Start of Source material
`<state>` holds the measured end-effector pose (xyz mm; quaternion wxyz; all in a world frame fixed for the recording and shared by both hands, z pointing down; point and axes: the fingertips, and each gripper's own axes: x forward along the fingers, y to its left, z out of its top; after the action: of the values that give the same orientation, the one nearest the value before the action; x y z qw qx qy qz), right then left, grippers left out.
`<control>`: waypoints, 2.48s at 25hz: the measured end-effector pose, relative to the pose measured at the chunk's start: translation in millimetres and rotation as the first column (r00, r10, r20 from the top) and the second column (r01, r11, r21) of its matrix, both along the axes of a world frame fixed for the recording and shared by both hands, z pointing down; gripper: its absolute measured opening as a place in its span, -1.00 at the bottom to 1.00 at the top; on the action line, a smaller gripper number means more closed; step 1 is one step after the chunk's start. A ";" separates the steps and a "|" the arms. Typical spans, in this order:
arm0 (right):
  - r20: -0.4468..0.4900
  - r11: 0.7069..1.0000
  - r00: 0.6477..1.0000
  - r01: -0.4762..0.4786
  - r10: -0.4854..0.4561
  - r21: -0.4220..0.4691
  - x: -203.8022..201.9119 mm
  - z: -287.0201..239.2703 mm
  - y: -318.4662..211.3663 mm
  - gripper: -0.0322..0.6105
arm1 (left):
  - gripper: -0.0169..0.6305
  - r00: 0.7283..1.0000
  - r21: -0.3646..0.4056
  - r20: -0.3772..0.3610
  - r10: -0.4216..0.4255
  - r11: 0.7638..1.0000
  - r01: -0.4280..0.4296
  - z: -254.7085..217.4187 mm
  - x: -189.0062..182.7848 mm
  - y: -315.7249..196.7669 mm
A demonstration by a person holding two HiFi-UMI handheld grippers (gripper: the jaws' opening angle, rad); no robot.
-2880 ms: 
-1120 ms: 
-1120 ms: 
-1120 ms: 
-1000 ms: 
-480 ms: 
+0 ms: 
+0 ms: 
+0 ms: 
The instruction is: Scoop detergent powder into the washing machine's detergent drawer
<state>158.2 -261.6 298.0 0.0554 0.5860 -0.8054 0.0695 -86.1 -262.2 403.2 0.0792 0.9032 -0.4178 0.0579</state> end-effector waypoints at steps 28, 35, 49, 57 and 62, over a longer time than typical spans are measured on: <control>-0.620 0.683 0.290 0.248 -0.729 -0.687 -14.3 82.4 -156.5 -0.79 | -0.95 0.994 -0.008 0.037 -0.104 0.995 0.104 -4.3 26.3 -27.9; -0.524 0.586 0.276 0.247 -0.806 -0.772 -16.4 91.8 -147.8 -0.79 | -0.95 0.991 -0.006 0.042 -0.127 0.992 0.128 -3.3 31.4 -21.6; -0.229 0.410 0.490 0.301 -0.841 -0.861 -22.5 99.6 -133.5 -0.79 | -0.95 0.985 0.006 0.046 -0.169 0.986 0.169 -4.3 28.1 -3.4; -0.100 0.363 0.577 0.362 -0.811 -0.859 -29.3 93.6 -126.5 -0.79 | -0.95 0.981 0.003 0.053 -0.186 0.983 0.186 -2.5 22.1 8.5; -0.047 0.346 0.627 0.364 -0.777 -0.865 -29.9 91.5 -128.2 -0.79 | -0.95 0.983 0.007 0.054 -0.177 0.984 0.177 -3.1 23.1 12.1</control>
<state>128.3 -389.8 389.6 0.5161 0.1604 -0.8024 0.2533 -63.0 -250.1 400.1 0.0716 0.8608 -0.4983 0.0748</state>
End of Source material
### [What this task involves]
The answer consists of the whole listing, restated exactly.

### [Exercise response]
`<state>` holds the measured end-effector pose (xyz mm; quaternion wxyz; all in a world frame fixed for the recording and shared by both hands, z pointing down; point and axes: the fingertips, and each gripper's own axes: x forward along the fingers, y to its left, z out of its top; after the action: of the values that give the same orientation, the one nearest the value before the action; x y z qw qx qy qz), right then left, grippers left out.
`<control>`: waypoints, 2.48s at 25hz: the measured end-effector pose, relative to the pose measured at the chunk's start: translation in millimetres and rotation as the first column (r00, r10, r20 from the top) and the second column (r01, r11, r21) of its matrix, both along the axes of a world frame fixed for the recording and shared by both hands, z pointing down; gripper: its absolute measured opening as a place in its span, -1.00 at the bottom to 1.00 at the top; on the action line, a smaller gripper number means more closed; step 1 is one step after the chunk's start. A ";" separates the steps and a "|" the arms. Typical spans, in this order:
arm0 (right):
  - r20: -0.4468..0.4900
  - r11: 0.7069..1.0000
  - r00: 0.6477..1.0000
  - r01: -0.4762..0.4786
  - r10: -0.4854..0.4561
  - r21: -0.4220..0.4691
  - x: -203.8022..201.9119 mm
  - z: -287.0201..239.2703 mm
  - y: -318.4662..211.3663 mm
  - gripper: -0.0322..0.6105
arm1 (left):
  - gripper: -0.0169..0.6305
  - r00: 0.7283..1.0000
  - r21: -0.3646..0.4056
  - r20: -0.3772..0.3610
  - r10: -0.4216..0.4255
  - r11: 0.7638..1.0000
  - r01: -0.4280..0.4296
  - z: -254.7085..217.4187 mm
  - x: -189.0062..182.7848 mm
  - y: -315.7249..196.7669 mm
A demonstration by a person holding two HiFi-UMI handheld grippers (gripper: the jaws' opening angle, rad); no robot.
-2880 ms: 
-1120 ms: 
-1120 ms: 
-1120 ms: 
-1000 ms: 
-480 ms: 
+0 ms: 
+0 ms: 
+0 ms: 
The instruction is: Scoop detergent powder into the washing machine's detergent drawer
<state>158.2 -261.6 298.0 0.0554 0.5860 -0.8054 0.0695 -86.1 -262.2 403.2 0.0792 0.9032 -0.4178 0.0579</state> end-effector waypoints at steps 28, 35, 49, 57 and 62, over a longer time than typical spans are measured on: <control>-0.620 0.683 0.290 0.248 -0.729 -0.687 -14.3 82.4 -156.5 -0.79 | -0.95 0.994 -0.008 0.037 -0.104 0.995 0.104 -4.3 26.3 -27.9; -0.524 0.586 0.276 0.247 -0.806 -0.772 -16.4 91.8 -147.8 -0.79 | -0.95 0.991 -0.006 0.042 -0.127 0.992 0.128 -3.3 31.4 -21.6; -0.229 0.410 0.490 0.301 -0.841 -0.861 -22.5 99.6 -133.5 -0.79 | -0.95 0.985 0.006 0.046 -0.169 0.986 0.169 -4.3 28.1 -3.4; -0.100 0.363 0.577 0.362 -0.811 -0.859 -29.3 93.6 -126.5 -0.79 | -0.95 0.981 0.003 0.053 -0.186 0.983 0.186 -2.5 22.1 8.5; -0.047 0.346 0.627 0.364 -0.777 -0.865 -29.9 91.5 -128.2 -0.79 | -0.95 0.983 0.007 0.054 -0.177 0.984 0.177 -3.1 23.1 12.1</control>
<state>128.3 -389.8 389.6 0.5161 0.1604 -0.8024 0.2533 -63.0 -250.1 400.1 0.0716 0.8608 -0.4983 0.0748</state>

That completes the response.